CHAPTER II
LARRY SCENTS A MYSTERY

“Madame Androletti craves the indulgence of the audience for but a few moments. She is indisposed, but will resume her singing directly.”

Thus announced her manager, a few minutes after the fall of the curtain, when the orchestra had been quieted by his upraised hand. Applause followed his little address.

“Oh, I’m so glad it didn’t amount to anything,” said Miss Mason to Larry. “She is such a beautiful singer that I shouldn’t want to miss hearing her. And I might never get the opportunity again. Isn’t it nice that it isn’t really anything?”

“Yes,” assented Larry, but he was far from feeling that it amounted to nothing. The young reporter was doing some hard thinking.

“There may be a big thing back of this, and again it may amount to nothing,” he reasoned with himself. “I’m inclined to think, though, that there’s something doing. Now how am I to set about getting it?

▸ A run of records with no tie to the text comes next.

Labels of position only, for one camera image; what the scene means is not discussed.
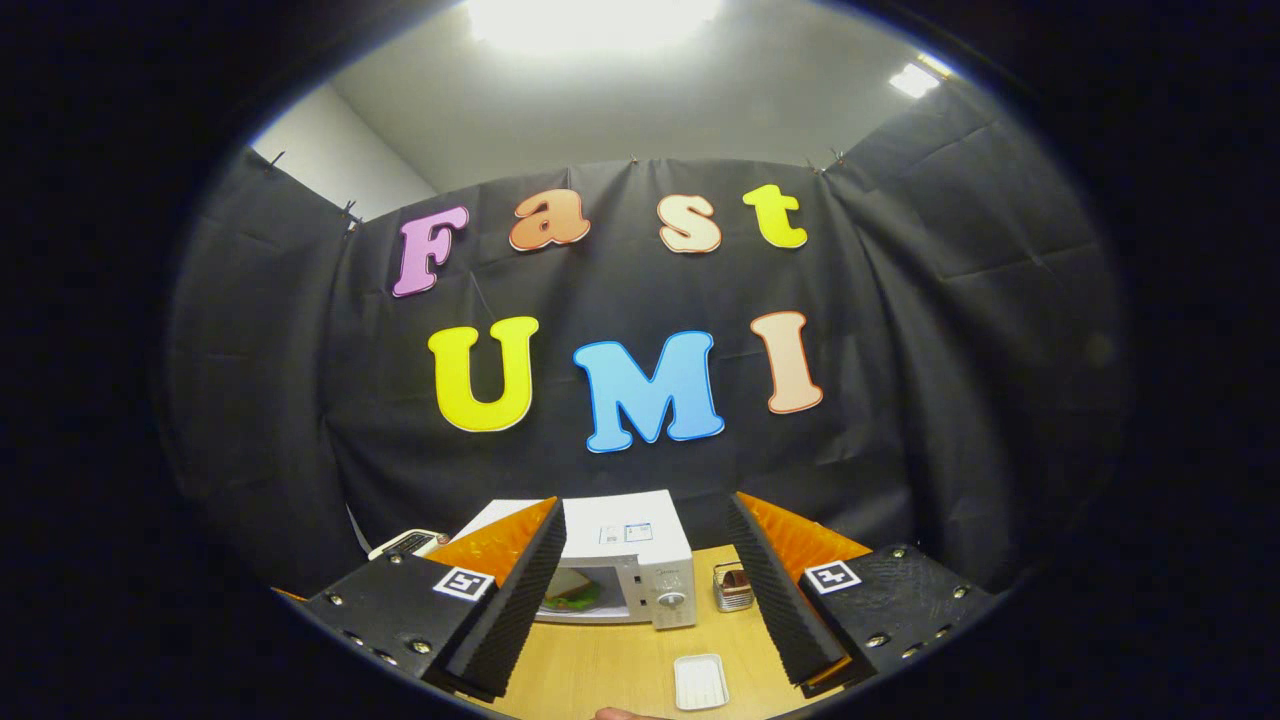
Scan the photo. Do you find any bread and lettuce sandwich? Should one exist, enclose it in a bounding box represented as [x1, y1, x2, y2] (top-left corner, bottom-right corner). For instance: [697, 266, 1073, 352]
[540, 567, 605, 614]

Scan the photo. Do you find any small white tray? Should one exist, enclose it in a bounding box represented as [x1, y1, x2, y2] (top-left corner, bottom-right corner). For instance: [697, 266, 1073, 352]
[672, 653, 732, 713]

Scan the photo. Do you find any small ceiling light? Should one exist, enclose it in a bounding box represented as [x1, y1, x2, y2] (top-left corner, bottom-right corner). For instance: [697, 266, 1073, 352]
[889, 55, 953, 100]

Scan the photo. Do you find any large ceiling light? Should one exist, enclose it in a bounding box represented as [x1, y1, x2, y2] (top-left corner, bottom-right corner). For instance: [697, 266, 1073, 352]
[464, 0, 723, 53]

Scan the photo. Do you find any black backdrop cloth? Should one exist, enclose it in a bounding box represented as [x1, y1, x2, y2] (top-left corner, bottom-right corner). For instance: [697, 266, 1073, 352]
[165, 75, 1133, 593]

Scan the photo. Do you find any white microwave oven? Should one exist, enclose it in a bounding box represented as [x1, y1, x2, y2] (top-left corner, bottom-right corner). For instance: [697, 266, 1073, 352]
[448, 489, 699, 632]

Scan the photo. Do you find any metal utensil holder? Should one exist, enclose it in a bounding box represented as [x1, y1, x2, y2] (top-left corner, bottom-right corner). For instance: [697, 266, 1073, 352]
[712, 561, 757, 614]

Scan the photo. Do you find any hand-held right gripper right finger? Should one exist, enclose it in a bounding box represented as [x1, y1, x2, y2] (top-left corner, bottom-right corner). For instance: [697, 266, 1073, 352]
[725, 491, 998, 700]

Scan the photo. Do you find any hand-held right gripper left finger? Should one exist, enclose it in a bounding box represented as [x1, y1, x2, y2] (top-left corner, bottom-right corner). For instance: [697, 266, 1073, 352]
[304, 496, 568, 702]

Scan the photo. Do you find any white toaster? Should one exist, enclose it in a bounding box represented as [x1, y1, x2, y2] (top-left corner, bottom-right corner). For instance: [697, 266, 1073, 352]
[367, 528, 452, 562]

“I guess I’ll sit tight for a while and see what develops. If I go to making inquiries now some of the other newspapermen will get ‘wise,’ and I’ll lose any chances of a ‘beat,’ if there’s one in it. I’ll saw wood for a while.”

The orchestra resumed the playing of a spirited air, and while the audience is waiting for the singer to recover, I will take this chance to tell you, my new readers, something more about Larry Dexter, the young reporter.

Larry had come to New York some years before, a farm boy, with an ambition to become a newspaper man. In the first book of this series, entitled “From Office Boy to Reporter; or, The First Step in Journalism,” I told how Larry accomplished this, but not without hard work, and he was in no little danger, because of the mean actions of Peter Manton, a rival copy boy on another paper, the Scorcher. But Larry won out.

In the second book, entitled “Larry Dexter, the Young Reporter,” an account is given of Larry’s “assignments,” or the particular pieces of newspaper work set aside for him. Some of them were very strange, and not a few of them dangerous. Larry had a number of startling adventures in getting big “beats,” or exclusive pieces of news.